━━ Source material
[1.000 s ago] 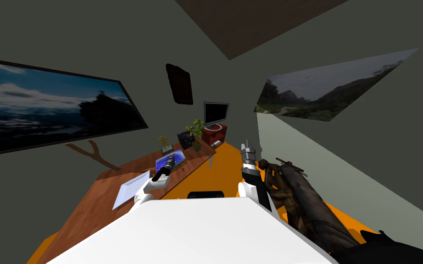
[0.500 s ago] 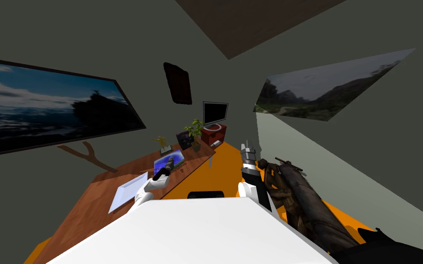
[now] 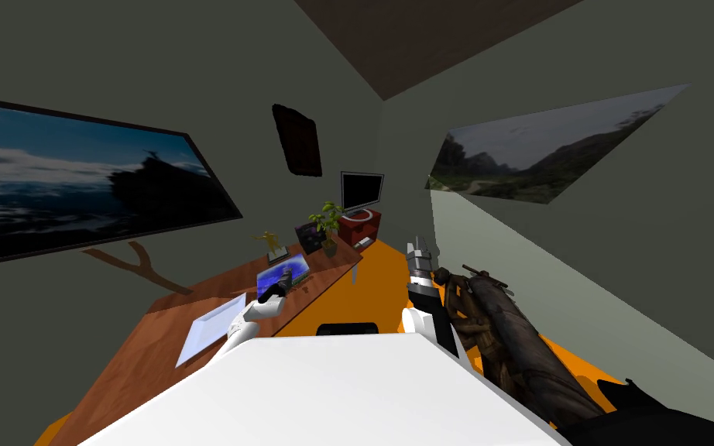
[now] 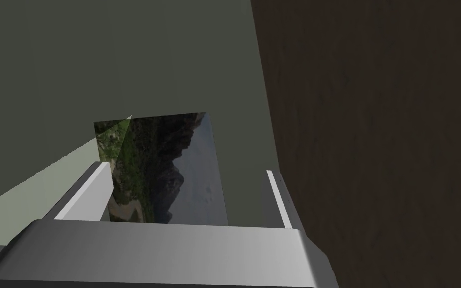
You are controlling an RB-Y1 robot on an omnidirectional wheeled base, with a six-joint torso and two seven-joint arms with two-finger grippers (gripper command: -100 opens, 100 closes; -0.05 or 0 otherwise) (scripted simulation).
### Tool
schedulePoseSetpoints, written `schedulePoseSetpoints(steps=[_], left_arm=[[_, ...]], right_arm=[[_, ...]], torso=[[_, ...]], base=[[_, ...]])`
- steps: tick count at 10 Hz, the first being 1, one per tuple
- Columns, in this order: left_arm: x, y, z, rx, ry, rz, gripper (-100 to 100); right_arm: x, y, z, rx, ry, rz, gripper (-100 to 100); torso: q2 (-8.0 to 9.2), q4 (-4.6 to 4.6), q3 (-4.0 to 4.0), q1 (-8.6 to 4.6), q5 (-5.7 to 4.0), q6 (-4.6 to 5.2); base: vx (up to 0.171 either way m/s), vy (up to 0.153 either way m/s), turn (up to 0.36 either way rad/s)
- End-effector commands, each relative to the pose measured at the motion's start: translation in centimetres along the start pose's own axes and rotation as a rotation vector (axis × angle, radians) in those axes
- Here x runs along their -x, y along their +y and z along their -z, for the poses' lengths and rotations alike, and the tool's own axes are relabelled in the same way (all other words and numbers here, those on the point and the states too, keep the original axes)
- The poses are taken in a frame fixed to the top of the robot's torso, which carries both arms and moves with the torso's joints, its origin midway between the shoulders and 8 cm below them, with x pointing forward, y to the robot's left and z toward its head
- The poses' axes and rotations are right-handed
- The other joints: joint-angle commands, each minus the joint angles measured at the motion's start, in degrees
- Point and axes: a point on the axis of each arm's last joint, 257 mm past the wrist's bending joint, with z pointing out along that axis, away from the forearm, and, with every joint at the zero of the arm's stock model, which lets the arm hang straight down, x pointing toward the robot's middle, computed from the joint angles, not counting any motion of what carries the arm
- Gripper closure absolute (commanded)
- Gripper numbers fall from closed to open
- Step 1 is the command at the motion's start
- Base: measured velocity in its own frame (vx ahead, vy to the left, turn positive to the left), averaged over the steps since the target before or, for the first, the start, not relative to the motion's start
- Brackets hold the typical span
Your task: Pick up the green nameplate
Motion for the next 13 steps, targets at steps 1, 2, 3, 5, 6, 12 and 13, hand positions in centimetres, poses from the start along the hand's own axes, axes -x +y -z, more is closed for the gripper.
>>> schedulePoseSetpoints(steps=[1,2,3,5,6,12,13], left_arm=[[0.3,1.6,-0.3,0.04,-0.009,0.003,-100],[0.7,2.2,-0.7,0.072,-0.018,0.008,-100],[1.0,3.6,-0.6,0.099,-0.024,0.008,-100],[1.7,5.1,-0.8,0.147,-0.037,0.014,-100],[2.3,5.7,-1.0,0.179,-0.047,0.019,-100],[4.2,9.2,-0.9,0.297,-0.086,0.035,-100],[4.9,10.4,-0.7,0.336,-0.099,0.041,-100]], right_arm=[[0.0,0.0,0.0,0.0,0.0,0.0,0],[0.0,0.0,0.0,0.0,0.0,0.0,0],[0.0,0.0,0.0,0.0,0.0,0.0,0],[0.0,0.0,0.0,0.0,0.0,0.0,0],[0.0,0.0,0.0,0.0,0.0,0.0,0],[0.0,0.0,0.0,0.0,0.0,0.0,0],[0.0,0.0,0.0,0.0,0.0,0.0,0]], torso=[[0.0,0.0,0.0,0.0,0.0,0.0],[0.01,-0.01,0.0,0.01,0.01,-0.01],[-0.01,0.0,0.0,0.01,0.0,0.0],[0.0,0.0,0.0,0.03,0.01,0.0],[0.02,0.0,0.01,0.04,0.01,-0.02],[0.01,0.0,0.01,0.05,0.01,-0.01],[0.0,0.0,0.0,0.07,0.02,0.0]], base=[[0.014,-0.004,-0.025],[0.016,-0.006,-0.05],[0.015,-0.003,-0.025],[0.015,0.003,-0.039],[0.015,0.002,-0.059],[0.011,0.006,-0.041],[0.02,0.022,-0.104]])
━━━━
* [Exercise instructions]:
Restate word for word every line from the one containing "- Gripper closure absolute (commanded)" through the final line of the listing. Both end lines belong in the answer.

* [Completed task]:
- Gripper closure absolute (commanded)
- Gripper numbers fall from closed to open
- Step 1 is the command at the motion's start
- Base: measured velocity in its own frame (vx ahead, vy to the left, turn positive to the left), averaged over the steps since the target before or, for the first, the start, not relative to the motion's start
- Brackets hold the typical span
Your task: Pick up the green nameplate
Motion for the next 13 steps, targets at steps 1, 2, 3, 5, 6, 12 and 13, hand positions in centimetres, poses from the start along the hand's own axes, axes -x +y -z, more is closed for the gripper.
>>> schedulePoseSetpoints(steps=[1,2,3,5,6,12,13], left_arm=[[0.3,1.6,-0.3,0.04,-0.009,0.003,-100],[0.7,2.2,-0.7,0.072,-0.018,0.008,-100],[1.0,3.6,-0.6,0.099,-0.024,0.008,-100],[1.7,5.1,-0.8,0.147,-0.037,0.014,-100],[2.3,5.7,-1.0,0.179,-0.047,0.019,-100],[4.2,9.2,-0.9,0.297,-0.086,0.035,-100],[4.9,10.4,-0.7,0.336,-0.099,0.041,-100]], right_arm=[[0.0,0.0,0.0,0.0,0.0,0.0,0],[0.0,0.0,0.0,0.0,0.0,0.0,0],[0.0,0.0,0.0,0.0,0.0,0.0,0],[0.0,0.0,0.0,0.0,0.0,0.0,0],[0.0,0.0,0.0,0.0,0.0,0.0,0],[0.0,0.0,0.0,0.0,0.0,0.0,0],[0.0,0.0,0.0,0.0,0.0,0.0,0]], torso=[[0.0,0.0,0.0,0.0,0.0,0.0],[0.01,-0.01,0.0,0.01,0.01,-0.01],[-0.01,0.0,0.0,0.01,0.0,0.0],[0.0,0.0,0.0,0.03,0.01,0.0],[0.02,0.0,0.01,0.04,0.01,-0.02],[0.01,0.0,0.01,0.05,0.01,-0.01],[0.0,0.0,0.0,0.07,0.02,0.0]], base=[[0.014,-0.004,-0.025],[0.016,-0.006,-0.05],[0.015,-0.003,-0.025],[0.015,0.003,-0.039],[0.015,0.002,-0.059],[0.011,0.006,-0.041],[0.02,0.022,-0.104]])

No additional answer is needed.